Top of Information supplied
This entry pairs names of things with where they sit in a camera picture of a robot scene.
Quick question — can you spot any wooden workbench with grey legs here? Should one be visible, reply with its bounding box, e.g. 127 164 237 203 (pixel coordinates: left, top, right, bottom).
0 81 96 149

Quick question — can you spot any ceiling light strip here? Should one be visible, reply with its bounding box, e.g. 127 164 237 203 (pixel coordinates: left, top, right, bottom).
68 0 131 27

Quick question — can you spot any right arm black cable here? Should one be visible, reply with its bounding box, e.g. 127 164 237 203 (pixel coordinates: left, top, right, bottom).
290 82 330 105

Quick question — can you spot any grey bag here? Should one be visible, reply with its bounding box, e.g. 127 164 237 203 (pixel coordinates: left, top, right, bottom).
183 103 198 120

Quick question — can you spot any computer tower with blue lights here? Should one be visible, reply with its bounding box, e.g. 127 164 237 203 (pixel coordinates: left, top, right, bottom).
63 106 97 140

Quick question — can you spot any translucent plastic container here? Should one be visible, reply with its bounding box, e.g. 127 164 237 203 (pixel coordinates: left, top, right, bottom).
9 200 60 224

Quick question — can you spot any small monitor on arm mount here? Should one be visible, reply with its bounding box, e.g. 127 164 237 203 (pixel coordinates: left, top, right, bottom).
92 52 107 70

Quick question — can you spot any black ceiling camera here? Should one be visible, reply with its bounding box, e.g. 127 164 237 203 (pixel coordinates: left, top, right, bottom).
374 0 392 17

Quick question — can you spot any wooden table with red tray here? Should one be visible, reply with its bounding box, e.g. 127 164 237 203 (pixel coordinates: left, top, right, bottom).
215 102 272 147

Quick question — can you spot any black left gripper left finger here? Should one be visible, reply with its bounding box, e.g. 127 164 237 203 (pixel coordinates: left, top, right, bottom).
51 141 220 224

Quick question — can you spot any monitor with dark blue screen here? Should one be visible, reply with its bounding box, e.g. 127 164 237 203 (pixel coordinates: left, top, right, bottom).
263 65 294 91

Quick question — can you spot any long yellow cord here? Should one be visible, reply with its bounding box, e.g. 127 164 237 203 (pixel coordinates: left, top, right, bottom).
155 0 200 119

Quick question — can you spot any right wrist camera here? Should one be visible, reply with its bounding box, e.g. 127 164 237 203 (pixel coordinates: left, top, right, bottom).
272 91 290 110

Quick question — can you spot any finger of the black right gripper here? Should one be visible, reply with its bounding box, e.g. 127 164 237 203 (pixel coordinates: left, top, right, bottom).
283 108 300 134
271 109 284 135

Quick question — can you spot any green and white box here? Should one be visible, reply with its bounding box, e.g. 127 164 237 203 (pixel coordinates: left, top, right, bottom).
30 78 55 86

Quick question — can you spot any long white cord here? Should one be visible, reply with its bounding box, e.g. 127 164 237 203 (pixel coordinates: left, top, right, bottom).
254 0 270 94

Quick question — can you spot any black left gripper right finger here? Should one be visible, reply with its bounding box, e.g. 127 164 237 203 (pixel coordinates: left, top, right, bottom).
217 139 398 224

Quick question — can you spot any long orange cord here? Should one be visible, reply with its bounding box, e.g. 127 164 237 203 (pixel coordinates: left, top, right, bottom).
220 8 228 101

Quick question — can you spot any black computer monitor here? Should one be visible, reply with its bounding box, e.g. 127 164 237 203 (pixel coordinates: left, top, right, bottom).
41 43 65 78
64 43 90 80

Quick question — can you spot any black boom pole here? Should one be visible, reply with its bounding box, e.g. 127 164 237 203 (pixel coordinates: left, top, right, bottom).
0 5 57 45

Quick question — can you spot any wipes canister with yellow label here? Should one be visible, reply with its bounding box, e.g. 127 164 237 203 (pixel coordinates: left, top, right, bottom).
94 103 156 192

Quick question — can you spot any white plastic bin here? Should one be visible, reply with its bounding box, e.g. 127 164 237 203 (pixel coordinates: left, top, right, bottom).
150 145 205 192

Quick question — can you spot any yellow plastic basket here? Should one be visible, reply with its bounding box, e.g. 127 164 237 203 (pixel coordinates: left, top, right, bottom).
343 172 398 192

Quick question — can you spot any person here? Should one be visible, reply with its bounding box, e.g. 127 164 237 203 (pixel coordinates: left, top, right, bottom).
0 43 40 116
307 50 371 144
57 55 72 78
Bottom of Information supplied
● **Activity**:
Write each line above out exactly.

● **The completed task**:
This entry pairs names of things with where they sit in a camera picture of a robot scene.
Quick question — can you spot any wooden workbench with grey legs here? Should one be visible, reply with its bounding box, e.g. 127 164 237 203 (pixel coordinates: left, top, right, bottom).
0 81 96 149

Quick question — can you spot any ceiling light strip here? Should one be visible, reply with its bounding box, e.g. 127 164 237 203 (pixel coordinates: left, top, right, bottom).
68 0 131 27

Quick question — can you spot any right arm black cable here? Should one be visible, reply with its bounding box, e.g. 127 164 237 203 (pixel coordinates: left, top, right, bottom).
290 82 330 105

Quick question — can you spot any grey bag here? Should one be visible, reply with its bounding box, e.g. 127 164 237 203 (pixel coordinates: left, top, right, bottom).
183 103 198 120

Quick question — can you spot any computer tower with blue lights here? Should one be visible, reply with its bounding box, e.g. 127 164 237 203 (pixel coordinates: left, top, right, bottom).
63 106 97 140

Quick question — can you spot any translucent plastic container here? Should one be visible, reply with its bounding box, e.g. 127 164 237 203 (pixel coordinates: left, top, right, bottom).
9 200 60 224

Quick question — can you spot any small monitor on arm mount here? Should one be visible, reply with its bounding box, e.g. 127 164 237 203 (pixel coordinates: left, top, right, bottom).
92 52 107 70

Quick question — can you spot any black ceiling camera here? Should one be visible, reply with its bounding box, e.g. 127 164 237 203 (pixel coordinates: left, top, right, bottom).
374 0 392 17

Quick question — can you spot any wooden table with red tray here? Should one be visible, reply with its bounding box, e.g. 127 164 237 203 (pixel coordinates: left, top, right, bottom).
215 102 272 147

Quick question — can you spot any black left gripper left finger here? Should one be visible, reply with its bounding box, e.g. 127 164 237 203 (pixel coordinates: left, top, right, bottom).
51 141 220 224

Quick question — can you spot any monitor with dark blue screen here? Should one be visible, reply with its bounding box, e.g. 127 164 237 203 (pixel coordinates: left, top, right, bottom).
263 65 294 91

Quick question — can you spot any long yellow cord here? Should one be visible, reply with its bounding box, e.g. 127 164 237 203 (pixel coordinates: left, top, right, bottom).
155 0 200 119

Quick question — can you spot any right wrist camera here? Should one be visible, reply with its bounding box, e.g. 127 164 237 203 (pixel coordinates: left, top, right, bottom).
272 91 290 110

Quick question — can you spot any finger of the black right gripper here? Should one be visible, reply with its bounding box, e.g. 127 164 237 203 (pixel coordinates: left, top, right, bottom).
283 108 300 134
271 109 284 135

Quick question — can you spot any green and white box here? Should one be visible, reply with its bounding box, e.g. 127 164 237 203 (pixel coordinates: left, top, right, bottom).
30 78 55 86

Quick question — can you spot any long white cord here? Should one be visible, reply with its bounding box, e.g. 127 164 237 203 (pixel coordinates: left, top, right, bottom).
254 0 270 94

Quick question — can you spot any black left gripper right finger here? Should one be visible, reply with its bounding box, e.g. 127 164 237 203 (pixel coordinates: left, top, right, bottom).
217 139 398 224

Quick question — can you spot any long orange cord here? Should one be visible, reply with its bounding box, e.g. 127 164 237 203 (pixel coordinates: left, top, right, bottom).
220 8 228 101

Quick question — can you spot any black computer monitor here? Should one be visible, reply with its bounding box, e.g. 127 164 237 203 (pixel coordinates: left, top, right, bottom).
41 43 65 78
64 43 90 80

Quick question — can you spot any black boom pole here? Should one be visible, reply with its bounding box, e.g. 127 164 237 203 (pixel coordinates: left, top, right, bottom).
0 5 57 45

Quick question — can you spot any wipes canister with yellow label here? Should one be visible, reply with its bounding box, e.g. 127 164 237 203 (pixel coordinates: left, top, right, bottom).
94 103 156 192

Quick question — can you spot any white plastic bin here? Should one be visible, reply with its bounding box, e.g. 127 164 237 203 (pixel coordinates: left, top, right, bottom).
150 145 205 192

Quick question — can you spot any yellow plastic basket here? Should one be visible, reply with its bounding box, e.g. 127 164 237 203 (pixel coordinates: left, top, right, bottom).
343 172 398 192

Quick question — can you spot any person here? Should one be visible, reply with its bounding box, e.g. 127 164 237 203 (pixel coordinates: left, top, right, bottom).
0 43 40 116
307 50 371 144
57 55 72 78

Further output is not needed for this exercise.